Well, don't get me wrong, I think the original question was not whether YOU 
invest time in that, but more whether it makes sense that OTHERS invest in 
that. In the end, this is a democratic and open project. Not every idea asked 
is intended as your personal task. ;-)
-Markus


-----Ursprüngliche Nachricht-----
Von: Robert Scholte [mailto:rfscho...@apache.org] 
Gesendet: Samstag, 12. Dezember 2020 12:53
An: dev@maven.apache.org
Betreff: Re: AW: [DISCUSS] Allow attributes shorthand in pom.xml

Here's my unpopular response: I'm not going to invest in attribute support for 
Maven.
If the verbosity of the pom.xml is the first thing people complain about, well, 
then Maven is doing a pretty good job (if the build itself had issues, one 
would complain about that first, right?).
By having elements only it is much easier to maintain Maven. 
It'll remove discussion as to: what would be an attribute and what should be an 
element? Can it be based on required versus optional? Allowing both for the 
same "fields" is probably a recipe for disaster.

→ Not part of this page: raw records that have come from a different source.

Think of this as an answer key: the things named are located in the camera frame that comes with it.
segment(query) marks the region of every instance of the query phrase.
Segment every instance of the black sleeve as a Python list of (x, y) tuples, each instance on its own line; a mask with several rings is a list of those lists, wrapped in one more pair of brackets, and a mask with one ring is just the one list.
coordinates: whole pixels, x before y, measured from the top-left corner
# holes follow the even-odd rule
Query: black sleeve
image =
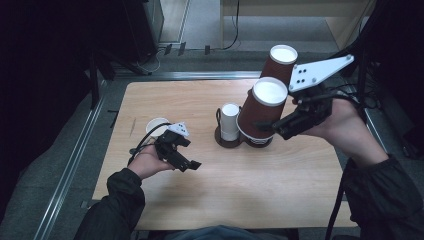
[(108, 178), (109, 196), (93, 205), (74, 239), (130, 239), (145, 206), (140, 178), (124, 168)]
[(349, 160), (343, 181), (361, 239), (424, 239), (423, 199), (395, 159), (358, 169)]

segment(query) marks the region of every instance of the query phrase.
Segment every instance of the gray floor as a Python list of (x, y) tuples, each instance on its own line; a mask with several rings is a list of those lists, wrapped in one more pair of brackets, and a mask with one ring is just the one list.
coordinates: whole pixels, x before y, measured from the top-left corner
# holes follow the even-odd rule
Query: gray floor
[[(191, 14), (200, 14), (200, 10), (194, 11), (195, 4), (206, 4), (206, 2), (218, 1), (201, 1), (192, 0), (190, 12), (187, 16), (187, 24), (185, 26), (183, 40), (187, 42), (188, 48), (203, 48), (206, 42), (213, 46), (218, 44), (216, 42), (216, 29), (215, 25), (205, 27), (196, 27), (199, 21)], [(164, 56), (163, 53), (158, 54), (160, 60), (160, 68), (153, 73), (150, 77), (134, 76), (126, 69), (117, 66), (117, 77), (115, 81), (107, 81), (103, 91), (103, 104), (100, 108), (98, 119), (92, 129), (90, 138), (81, 155), (81, 159), (75, 168), (75, 175), (71, 179), (69, 190), (66, 192), (66, 198), (60, 206), (57, 219), (52, 225), (51, 232), (48, 232), (46, 239), (72, 239), (75, 234), (81, 219), (83, 218), (86, 209), (84, 203), (89, 202), (97, 181), (97, 176), (100, 171), (103, 157), (106, 153), (108, 142), (112, 134), (110, 125), (115, 117), (114, 113), (108, 110), (119, 110), (125, 88), (128, 83), (133, 81), (152, 81), (152, 80), (169, 80), (167, 77), (171, 76), (169, 73), (174, 73), (172, 76), (178, 76), (179, 80), (184, 79), (186, 76), (192, 76), (189, 72), (198, 73), (199, 77), (210, 77), (208, 74), (200, 74), (201, 72), (217, 73), (222, 71), (246, 71), (249, 76), (259, 74), (262, 69), (265, 59), (268, 55), (269, 46), (263, 47), (268, 44), (267, 39), (273, 39), (270, 44), (290, 42), (299, 51), (299, 63), (313, 62), (323, 60), (332, 53), (337, 51), (334, 41), (331, 37), (325, 34), (328, 28), (325, 24), (317, 19), (316, 22), (311, 23), (312, 26), (305, 26), (311, 19), (305, 21), (293, 21), (284, 23), (288, 28), (293, 29), (313, 29), (313, 31), (320, 32), (320, 34), (307, 33), (302, 35), (292, 34), (295, 38), (274, 39), (275, 36), (262, 35), (261, 39), (256, 39), (256, 44), (247, 49), (242, 49), (242, 46), (249, 46), (250, 40), (248, 37), (240, 34), (241, 45), (236, 50), (230, 51), (212, 51), (210, 55), (204, 55), (201, 50), (187, 50), (182, 56), (177, 55), (177, 50), (172, 51), (169, 55)], [(152, 59), (151, 62), (146, 64), (145, 68), (157, 68), (158, 61)], [(335, 75), (328, 80), (329, 84), (340, 84), (343, 79)], [(23, 173), (22, 178), (16, 186), (12, 200), (9, 203), (6, 216), (0, 226), (0, 239), (33, 239), (36, 235), (37, 229), (43, 219), (43, 215), (49, 205), (49, 201), (54, 194), (56, 186), (61, 180), (63, 171), (67, 168), (70, 156), (73, 153), (74, 146), (79, 138), (79, 134), (84, 128), (87, 117), (90, 114), (90, 96), (87, 96), (78, 109), (69, 120), (67, 125), (63, 128), (55, 144), (42, 156), (37, 158)], [(424, 193), (424, 161), (411, 160), (403, 155), (402, 146), (399, 144), (397, 137), (393, 134), (391, 126), (387, 123), (384, 113), (378, 110), (370, 112), (377, 129), (384, 140), (385, 145), (390, 153), (394, 154), (405, 167), (406, 171), (410, 174), (414, 182), (417, 184), (421, 193)], [(345, 161), (342, 155), (339, 155), (341, 165)], [(351, 234), (358, 235), (358, 228), (336, 228), (337, 234)], [(323, 239), (325, 235), (324, 228), (306, 228), (300, 229), (301, 239)]]

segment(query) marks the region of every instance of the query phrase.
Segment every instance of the table surface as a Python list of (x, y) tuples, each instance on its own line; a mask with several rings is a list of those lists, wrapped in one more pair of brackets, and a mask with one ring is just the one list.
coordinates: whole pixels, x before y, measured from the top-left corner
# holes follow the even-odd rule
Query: table surface
[[(106, 181), (126, 167), (129, 149), (156, 117), (185, 122), (191, 141), (178, 151), (201, 162), (197, 171), (160, 172), (143, 180), (146, 208), (138, 230), (195, 229), (213, 225), (254, 228), (326, 227), (342, 170), (322, 139), (275, 135), (265, 148), (233, 149), (214, 139), (215, 113), (224, 103), (242, 106), (255, 79), (140, 82), (128, 85), (93, 194), (107, 195)], [(283, 116), (295, 106), (288, 99)], [(342, 202), (335, 226), (356, 226)]]

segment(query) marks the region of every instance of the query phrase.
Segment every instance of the white paper cup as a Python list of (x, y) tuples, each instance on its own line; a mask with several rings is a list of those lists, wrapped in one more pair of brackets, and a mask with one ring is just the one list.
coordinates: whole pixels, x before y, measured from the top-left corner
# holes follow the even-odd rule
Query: white paper cup
[[(162, 123), (169, 123), (169, 121), (166, 118), (155, 118), (151, 120), (146, 126), (146, 133), (149, 133), (154, 127)], [(153, 137), (153, 138), (159, 137), (166, 131), (167, 128), (168, 127), (165, 125), (156, 129), (155, 131), (152, 132), (152, 134), (150, 134), (150, 137)]]
[(220, 109), (221, 119), (221, 138), (225, 141), (234, 141), (238, 139), (240, 131), (237, 127), (237, 116), (240, 107), (235, 103), (226, 103)]

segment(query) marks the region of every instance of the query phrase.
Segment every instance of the hand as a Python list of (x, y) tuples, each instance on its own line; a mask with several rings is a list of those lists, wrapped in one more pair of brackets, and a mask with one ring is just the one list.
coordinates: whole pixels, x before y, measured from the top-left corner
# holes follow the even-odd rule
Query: hand
[(128, 169), (136, 173), (141, 180), (155, 175), (165, 170), (175, 170), (175, 168), (158, 158), (154, 146), (146, 146), (128, 165)]
[(303, 134), (327, 140), (351, 157), (359, 167), (389, 158), (347, 100), (334, 99), (332, 114), (323, 123)]

I'll leave it up to tools like polyglot to do some the transformation from your 
favorite language to the XML as expected by Maven.
This is a clear separation, and it will give the Maven team the opportunity to 
focus on the real issues.

So please join your forces and spend your energy on improving polyglot!

thanks,
Robert
On 12-12-2020 11:04:33, Markus KARG <mar...@headcrashing.eu> wrote:
Wouldn't it be a more modern and even more effective approach to add JSON 
support for POMs? We could keep POM.xml for legacy reasons but add support for 
POM.json files.
-Markus

-----Ursprüngliche Nachricht-----
Von: Will Iverson [mailto:wiver...@gmail.com]
Gesendet: Freitag, 11. Dezember 2020 23:40
An: dev@maven.apache.org
Betreff: [DISCUSS] Allow attributes shorthand in pom.xml

One of the biggest complaints about Maven has long been the verbosity of
the XML format. The verbosity is due in large part to the exclusive
reliance on XML elements in Maven.

Proposal: Allow Maven pom.xml to treat attributes as a short-hand for
declaring configuration elements.

Example: One of the most verbose sections of the pom for most projects is
dependencies. A typical example:


commons-io
commons-io
2.8.0


Here is the same declaration expressed with attribute shortcuts:


That's an 80% reduction in LoC, and would make Maven comparable with other
popular build tools (e.g. compare and contrast with other build tools at
https://mvnrepository.com/artifact/commons-io/commons-io/2.8.0)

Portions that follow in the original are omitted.